:: PROVIDED DATA
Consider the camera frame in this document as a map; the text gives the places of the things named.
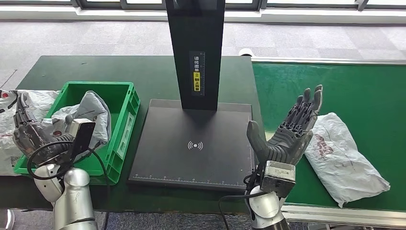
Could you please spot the white round object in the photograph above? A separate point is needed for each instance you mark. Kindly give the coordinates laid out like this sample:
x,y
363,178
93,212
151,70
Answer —
x,y
245,52

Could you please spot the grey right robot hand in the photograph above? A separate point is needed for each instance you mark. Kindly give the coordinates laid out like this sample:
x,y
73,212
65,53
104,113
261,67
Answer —
x,y
285,146

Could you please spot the aluminium conveyor frame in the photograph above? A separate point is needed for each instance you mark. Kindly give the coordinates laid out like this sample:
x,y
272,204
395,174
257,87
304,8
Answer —
x,y
349,217

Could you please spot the white woven sack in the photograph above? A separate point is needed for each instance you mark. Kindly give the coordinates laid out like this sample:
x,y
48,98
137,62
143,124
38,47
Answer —
x,y
41,101

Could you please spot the green plastic crate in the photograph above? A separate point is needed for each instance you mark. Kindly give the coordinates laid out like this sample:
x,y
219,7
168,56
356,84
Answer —
x,y
120,101

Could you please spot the black inbound scanner machine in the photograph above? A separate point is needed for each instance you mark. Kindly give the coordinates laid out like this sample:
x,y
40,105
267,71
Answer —
x,y
177,133

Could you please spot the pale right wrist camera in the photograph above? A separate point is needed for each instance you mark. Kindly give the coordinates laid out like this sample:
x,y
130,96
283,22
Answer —
x,y
279,176

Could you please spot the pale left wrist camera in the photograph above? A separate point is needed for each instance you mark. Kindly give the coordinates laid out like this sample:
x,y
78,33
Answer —
x,y
81,133

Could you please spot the grey parcel bag red print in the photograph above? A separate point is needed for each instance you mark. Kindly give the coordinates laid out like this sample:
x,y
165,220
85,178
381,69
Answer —
x,y
92,108
342,165

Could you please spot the black yellow column sticker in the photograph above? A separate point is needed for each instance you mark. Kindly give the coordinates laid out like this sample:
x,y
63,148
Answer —
x,y
197,82

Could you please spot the dark window frame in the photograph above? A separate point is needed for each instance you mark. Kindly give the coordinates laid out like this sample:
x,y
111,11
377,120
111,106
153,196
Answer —
x,y
104,5

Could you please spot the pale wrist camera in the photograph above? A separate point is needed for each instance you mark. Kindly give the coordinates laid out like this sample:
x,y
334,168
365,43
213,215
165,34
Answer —
x,y
279,176
81,133

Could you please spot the green conveyor belt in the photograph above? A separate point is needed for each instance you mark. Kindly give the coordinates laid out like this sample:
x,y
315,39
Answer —
x,y
349,89

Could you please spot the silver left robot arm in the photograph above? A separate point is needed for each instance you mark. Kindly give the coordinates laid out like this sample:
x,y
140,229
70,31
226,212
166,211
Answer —
x,y
74,196

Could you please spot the white rounded floor object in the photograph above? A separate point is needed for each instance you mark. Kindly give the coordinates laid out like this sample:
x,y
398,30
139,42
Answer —
x,y
11,219

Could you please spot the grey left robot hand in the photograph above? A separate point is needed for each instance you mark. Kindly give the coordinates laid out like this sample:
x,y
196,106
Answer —
x,y
35,143
::::
§ **TRY IT**: A word-for-word copy of every entry, with the pictures left out, is the required answer.

§ **RESPONSE TO THE EXERCISE**:
Consider the camera frame in this document as a map; the text gives the places of the things named.
Could you please spot the white round object in the photograph above? A separate point is needed for each instance you mark. Kindly give the coordinates laid out like this sample:
x,y
363,178
93,212
151,70
Answer —
x,y
245,52

Could you please spot the grey right robot hand in the photograph above? A separate point is needed for each instance you mark. Kindly give the coordinates laid out like this sample:
x,y
73,212
65,53
104,113
261,67
Answer —
x,y
285,146

Could you please spot the aluminium conveyor frame in the photograph above? A separate point is needed for each instance you mark. Kindly give the coordinates laid out like this sample:
x,y
272,204
395,174
257,87
304,8
Answer —
x,y
349,217

Could you please spot the white woven sack in the photograph above? A separate point is needed for each instance you mark. Kindly give the coordinates laid out like this sample:
x,y
48,98
137,62
143,124
38,47
Answer —
x,y
41,101

Could you please spot the green plastic crate in the photograph above? A separate point is needed for each instance you mark. Kindly give the coordinates laid out like this sample:
x,y
219,7
168,56
356,84
Answer —
x,y
120,101

Could you please spot the black inbound scanner machine in the photograph above? A separate point is needed for each instance you mark. Kindly give the coordinates laid out like this sample:
x,y
40,105
267,71
Answer —
x,y
177,133

Could you please spot the pale right wrist camera in the photograph above? A separate point is needed for each instance you mark. Kindly give the coordinates laid out like this sample:
x,y
130,96
283,22
Answer —
x,y
279,176

Could you please spot the pale left wrist camera in the photograph above? A separate point is needed for each instance you mark. Kindly give the coordinates laid out like this sample:
x,y
78,33
Answer —
x,y
81,133

Could you please spot the grey parcel bag red print in the photograph above? A separate point is needed for each instance you mark. Kindly give the coordinates laid out like this sample:
x,y
165,220
85,178
381,69
Answer —
x,y
92,108
342,165

Could you please spot the black yellow column sticker in the photograph above? A separate point is needed for each instance you mark. Kindly give the coordinates laid out like this sample:
x,y
63,148
Answer —
x,y
197,82

Could you please spot the dark window frame in the photograph above? A separate point is needed for each instance you mark. Kindly give the coordinates laid out like this sample:
x,y
111,11
377,120
111,106
153,196
Answer —
x,y
104,5

Could you please spot the pale wrist camera in the photograph above? A separate point is needed for each instance you mark. Kindly give the coordinates laid out like this sample:
x,y
334,168
365,43
213,215
165,34
Answer —
x,y
279,176
81,133

Could you please spot the green conveyor belt in the photograph above? A separate point is needed for each instance you mark. Kindly give the coordinates laid out like this sample:
x,y
315,39
Answer —
x,y
349,89

Could you please spot the silver left robot arm in the photograph above? A separate point is needed for each instance you mark. Kindly give the coordinates laid out like this sample:
x,y
140,229
70,31
226,212
166,211
Answer —
x,y
74,196

Could you please spot the white rounded floor object in the photograph above? A separate point is needed for each instance you mark. Kindly give the coordinates laid out like this sample:
x,y
398,30
139,42
Answer —
x,y
11,219

Could you please spot the grey left robot hand in the photograph above? A separate point is needed for each instance you mark. Kindly give the coordinates laid out like this sample:
x,y
196,106
Answer —
x,y
35,143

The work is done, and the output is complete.